• _Exercise goal_: Below are records; copy every line among them that contains the word "camera".

━━━━━━━━━━━━━━━━━━━━

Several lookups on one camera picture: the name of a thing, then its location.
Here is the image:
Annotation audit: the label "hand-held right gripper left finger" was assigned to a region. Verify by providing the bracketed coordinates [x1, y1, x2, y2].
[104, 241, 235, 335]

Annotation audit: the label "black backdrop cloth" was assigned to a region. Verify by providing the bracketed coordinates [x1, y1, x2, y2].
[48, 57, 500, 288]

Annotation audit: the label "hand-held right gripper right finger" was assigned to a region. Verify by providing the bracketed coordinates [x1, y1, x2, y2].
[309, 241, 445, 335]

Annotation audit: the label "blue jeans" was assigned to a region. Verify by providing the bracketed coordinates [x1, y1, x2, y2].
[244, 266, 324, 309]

━━━━━━━━━━━━━━━━━━━━

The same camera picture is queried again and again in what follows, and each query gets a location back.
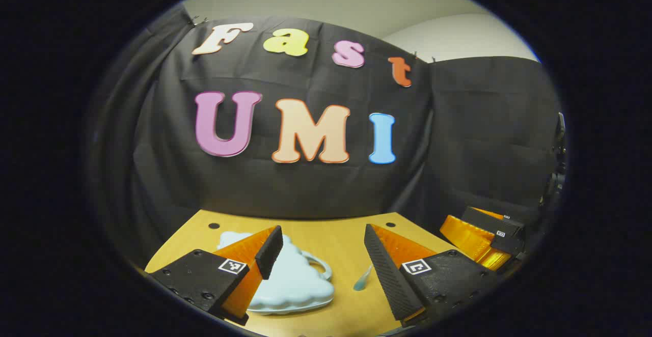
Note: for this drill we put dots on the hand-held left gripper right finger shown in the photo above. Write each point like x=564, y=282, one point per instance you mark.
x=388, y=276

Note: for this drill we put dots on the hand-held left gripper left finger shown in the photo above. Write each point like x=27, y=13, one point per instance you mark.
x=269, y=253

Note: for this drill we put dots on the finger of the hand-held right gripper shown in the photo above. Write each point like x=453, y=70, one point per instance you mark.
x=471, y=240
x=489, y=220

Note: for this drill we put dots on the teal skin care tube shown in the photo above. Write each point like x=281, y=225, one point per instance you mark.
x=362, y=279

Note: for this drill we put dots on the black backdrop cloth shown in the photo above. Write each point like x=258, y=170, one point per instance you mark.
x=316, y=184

━━━━━━━━━━━━━━━━━━━━

• _Finished task_:
Several lookups on one camera picture: the name of a thing, then its location.
The same camera picture is queried again and again in what follows, and each query gets a location back.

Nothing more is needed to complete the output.